To do — Across the entries below, work out how many lines contain "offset". Respond with the number and no other text.

Information —
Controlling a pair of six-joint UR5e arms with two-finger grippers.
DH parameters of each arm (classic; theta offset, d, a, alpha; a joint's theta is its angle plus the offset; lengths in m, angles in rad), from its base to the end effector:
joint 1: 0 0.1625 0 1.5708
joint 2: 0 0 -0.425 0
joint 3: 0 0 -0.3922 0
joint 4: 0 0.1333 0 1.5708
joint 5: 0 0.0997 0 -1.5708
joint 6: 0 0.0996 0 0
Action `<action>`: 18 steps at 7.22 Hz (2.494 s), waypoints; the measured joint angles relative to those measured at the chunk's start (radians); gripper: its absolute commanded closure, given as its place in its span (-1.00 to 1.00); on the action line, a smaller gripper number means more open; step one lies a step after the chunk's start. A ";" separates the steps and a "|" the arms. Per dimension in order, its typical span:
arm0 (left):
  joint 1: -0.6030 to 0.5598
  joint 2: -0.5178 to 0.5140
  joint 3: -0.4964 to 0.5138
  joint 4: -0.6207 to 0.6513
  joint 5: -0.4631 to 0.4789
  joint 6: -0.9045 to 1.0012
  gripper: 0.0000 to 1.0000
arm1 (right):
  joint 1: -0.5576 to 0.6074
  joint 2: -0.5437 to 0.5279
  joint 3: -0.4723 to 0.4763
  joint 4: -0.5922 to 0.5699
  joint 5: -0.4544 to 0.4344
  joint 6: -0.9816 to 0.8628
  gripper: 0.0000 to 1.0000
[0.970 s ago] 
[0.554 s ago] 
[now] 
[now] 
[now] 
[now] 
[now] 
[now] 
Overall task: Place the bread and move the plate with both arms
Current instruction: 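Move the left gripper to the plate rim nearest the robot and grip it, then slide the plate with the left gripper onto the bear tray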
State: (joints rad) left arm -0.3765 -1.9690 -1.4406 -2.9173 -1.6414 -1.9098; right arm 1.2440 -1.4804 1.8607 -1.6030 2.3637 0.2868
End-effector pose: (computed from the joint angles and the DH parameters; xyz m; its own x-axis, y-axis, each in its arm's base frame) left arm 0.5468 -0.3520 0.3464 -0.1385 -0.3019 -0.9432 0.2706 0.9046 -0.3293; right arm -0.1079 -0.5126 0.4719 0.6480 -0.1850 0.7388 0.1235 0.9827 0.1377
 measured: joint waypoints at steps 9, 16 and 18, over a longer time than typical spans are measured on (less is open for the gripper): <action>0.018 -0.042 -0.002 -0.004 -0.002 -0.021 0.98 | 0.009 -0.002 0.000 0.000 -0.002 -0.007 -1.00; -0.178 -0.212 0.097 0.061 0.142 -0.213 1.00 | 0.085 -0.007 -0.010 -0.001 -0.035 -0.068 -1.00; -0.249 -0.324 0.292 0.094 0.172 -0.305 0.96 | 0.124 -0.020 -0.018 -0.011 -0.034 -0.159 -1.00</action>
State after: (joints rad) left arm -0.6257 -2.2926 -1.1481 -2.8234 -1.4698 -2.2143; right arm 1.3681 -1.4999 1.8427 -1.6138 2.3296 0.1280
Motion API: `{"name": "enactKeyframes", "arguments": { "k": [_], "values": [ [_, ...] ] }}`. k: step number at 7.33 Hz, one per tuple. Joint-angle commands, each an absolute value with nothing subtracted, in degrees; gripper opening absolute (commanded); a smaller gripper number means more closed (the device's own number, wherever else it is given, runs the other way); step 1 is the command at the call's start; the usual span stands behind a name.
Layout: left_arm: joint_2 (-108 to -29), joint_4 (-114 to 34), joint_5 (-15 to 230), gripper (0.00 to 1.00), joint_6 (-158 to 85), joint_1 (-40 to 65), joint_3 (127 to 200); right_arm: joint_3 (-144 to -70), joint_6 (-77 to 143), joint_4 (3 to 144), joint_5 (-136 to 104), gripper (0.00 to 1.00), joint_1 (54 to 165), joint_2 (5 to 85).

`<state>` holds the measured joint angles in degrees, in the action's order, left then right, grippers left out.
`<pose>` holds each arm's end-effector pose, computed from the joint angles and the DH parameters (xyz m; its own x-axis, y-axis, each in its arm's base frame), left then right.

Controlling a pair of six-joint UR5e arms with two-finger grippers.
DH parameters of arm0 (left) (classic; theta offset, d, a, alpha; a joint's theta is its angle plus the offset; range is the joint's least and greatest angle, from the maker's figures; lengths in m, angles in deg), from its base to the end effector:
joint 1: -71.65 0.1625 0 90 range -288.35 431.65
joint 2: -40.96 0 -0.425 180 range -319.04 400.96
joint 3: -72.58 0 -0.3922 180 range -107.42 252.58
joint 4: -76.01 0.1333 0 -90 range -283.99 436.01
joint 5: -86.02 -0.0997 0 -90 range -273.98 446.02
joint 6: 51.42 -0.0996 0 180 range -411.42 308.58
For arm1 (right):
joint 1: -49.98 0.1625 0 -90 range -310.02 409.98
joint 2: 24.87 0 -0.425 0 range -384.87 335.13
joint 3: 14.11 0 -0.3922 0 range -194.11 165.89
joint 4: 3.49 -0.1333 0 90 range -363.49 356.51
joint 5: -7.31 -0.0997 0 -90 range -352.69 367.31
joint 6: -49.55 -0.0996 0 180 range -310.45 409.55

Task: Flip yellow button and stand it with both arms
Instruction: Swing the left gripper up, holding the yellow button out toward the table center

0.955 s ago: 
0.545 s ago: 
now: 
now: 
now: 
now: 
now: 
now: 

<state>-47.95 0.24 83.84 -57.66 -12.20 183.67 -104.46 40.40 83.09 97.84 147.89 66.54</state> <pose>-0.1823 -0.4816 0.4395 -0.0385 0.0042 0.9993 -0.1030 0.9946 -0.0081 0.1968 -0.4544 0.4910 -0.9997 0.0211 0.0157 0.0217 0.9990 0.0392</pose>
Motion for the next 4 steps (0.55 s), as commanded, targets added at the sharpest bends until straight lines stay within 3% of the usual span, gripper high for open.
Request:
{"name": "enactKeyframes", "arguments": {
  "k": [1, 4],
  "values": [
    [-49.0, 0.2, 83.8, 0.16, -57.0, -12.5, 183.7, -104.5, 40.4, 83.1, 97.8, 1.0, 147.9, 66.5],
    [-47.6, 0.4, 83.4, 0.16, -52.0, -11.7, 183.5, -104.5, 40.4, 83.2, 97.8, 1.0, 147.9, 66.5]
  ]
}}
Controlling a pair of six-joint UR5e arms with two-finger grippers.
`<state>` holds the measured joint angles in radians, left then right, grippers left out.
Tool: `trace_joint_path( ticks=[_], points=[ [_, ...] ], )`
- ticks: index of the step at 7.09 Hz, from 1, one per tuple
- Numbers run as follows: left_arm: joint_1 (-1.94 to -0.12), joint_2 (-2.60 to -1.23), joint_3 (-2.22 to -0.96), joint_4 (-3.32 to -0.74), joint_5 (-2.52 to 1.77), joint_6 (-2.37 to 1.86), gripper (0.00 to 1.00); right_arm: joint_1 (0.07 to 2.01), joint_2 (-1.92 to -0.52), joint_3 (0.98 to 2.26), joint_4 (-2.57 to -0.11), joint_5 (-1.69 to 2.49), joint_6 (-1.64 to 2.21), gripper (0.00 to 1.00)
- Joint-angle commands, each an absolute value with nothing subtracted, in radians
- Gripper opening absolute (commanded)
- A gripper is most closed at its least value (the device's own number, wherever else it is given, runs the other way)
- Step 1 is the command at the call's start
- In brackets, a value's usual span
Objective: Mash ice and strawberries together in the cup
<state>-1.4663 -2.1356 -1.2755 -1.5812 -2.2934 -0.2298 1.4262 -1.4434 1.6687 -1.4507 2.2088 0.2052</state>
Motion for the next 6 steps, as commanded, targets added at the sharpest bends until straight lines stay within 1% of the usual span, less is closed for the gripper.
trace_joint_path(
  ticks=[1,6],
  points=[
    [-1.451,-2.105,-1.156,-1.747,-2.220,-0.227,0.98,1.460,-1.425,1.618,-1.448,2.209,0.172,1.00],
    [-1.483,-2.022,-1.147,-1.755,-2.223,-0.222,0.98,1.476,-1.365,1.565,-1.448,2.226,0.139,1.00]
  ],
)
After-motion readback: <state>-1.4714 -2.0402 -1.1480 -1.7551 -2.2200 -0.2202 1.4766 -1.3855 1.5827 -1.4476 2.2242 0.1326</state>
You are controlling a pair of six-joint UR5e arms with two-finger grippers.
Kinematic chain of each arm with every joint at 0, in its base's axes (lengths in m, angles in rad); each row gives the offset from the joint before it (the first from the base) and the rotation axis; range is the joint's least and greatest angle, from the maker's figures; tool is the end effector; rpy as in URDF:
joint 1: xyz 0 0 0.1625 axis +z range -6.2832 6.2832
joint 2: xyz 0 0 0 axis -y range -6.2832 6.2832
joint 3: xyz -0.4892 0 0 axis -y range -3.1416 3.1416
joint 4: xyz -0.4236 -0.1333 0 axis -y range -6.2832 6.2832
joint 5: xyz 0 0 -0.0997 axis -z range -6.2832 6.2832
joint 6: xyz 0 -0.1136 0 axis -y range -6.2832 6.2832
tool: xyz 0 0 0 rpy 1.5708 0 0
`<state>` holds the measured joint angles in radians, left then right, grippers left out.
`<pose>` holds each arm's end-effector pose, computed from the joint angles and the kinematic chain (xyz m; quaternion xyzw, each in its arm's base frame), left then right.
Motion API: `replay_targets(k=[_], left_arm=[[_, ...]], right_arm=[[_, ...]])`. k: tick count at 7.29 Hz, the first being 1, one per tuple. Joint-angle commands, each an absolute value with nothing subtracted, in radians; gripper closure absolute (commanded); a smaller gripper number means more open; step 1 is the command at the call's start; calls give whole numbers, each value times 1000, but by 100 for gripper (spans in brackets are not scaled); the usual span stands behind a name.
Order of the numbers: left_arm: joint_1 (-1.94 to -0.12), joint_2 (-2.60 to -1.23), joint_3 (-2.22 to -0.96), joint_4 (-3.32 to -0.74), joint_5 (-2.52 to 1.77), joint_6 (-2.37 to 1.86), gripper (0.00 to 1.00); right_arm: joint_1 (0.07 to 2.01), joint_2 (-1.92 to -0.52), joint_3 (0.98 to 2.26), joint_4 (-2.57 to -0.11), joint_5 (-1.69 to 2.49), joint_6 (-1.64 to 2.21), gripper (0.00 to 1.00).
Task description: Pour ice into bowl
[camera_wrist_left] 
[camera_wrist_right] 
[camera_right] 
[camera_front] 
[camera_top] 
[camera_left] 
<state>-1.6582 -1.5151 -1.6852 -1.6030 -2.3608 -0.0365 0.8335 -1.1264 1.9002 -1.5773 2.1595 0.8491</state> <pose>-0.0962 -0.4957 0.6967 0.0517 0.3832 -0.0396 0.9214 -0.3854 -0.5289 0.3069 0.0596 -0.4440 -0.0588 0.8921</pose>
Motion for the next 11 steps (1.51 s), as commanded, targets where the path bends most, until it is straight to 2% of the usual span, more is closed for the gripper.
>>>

Output for this task — 3